There was no way Blair could ignore the biggest demonstration London has ever seen. So when a schoolgirl yelled outside 10 Downing Street, "Drop Blair, not Bombs", there was a serious enough question here about Blair's future as there was about Saddam's. "I don't seek unpopularity as a badge of honour," Blair said in Glasgow in a speech rescheduled to avoid demonstrators. He said he accepted unpopularity as the "price of leadership, the cost of conviction".

Not something any leader accepts with ease. Blair looked a leader of his country, not of his people, unlike Gerhard Schroeder and Jacques Chirac who are talking the language of the people.

And he hasn't lost his case yet. Blair cites public opinion polls to show that "more than three quarters say they would support war if it has UN support". Little surprise that Blair is now pushing for a second UN resolution—one the US does not particularly want. In the Security Council that resolution will encounter a potential veto from France and at least a very critical look by China and Russia. Brakes can lead on to brakes. The mass of demonstrations is no doubt at least slowing the march to war, if not stopping it.

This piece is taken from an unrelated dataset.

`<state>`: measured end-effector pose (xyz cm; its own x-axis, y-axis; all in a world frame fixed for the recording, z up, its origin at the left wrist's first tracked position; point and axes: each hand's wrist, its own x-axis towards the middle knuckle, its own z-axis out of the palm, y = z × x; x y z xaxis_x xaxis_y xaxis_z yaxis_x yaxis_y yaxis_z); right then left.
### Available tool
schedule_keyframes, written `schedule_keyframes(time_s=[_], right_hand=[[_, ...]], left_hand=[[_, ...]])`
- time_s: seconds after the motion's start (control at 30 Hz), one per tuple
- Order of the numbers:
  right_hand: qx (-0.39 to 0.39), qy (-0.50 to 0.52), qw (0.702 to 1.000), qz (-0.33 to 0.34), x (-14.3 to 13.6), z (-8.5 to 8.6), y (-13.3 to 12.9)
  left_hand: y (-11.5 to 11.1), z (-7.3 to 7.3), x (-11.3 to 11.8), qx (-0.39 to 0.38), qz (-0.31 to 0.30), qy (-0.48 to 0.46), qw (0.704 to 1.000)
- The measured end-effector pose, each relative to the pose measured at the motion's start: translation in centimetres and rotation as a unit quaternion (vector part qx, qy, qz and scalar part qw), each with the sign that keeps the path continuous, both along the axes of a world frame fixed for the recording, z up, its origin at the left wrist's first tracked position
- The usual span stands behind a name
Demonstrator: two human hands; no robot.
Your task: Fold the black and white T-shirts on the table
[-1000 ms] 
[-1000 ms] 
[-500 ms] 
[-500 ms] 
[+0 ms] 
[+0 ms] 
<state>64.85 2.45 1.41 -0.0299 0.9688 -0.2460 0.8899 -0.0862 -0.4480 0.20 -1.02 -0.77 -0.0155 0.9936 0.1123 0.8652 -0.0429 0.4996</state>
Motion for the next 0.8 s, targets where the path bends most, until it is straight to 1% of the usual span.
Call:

Blair is betting the war will be safe enough. "If I thought we were going to unleash something in which hundreds of thousands of people were going to die, we were going to have more bin Ladens, the West Asia was going to go up in flames, no, of course I don't believe that that is the case," he says. Blair is gambling on a long series of bets: that the bombing will be really 'smart' despite the thousands of civilians who died last time in Iraq, or more than a thousand who died in nato bombing in Serbia four years ago; that the Iraqi people are waiting to hug every American or British soldier who comes along; that there will be a new government and new money which everyone will like. Take away any of this and throw in a hundred British casualties, and Blair could have gambled and lost.

Britain is in civil (and for now mostly civil) war. The demonstrations have been peaceful, almost pleasant. But can Blair take the people with him, or will the people be able to pull him back? It will decide Britain's involvement, and America's war.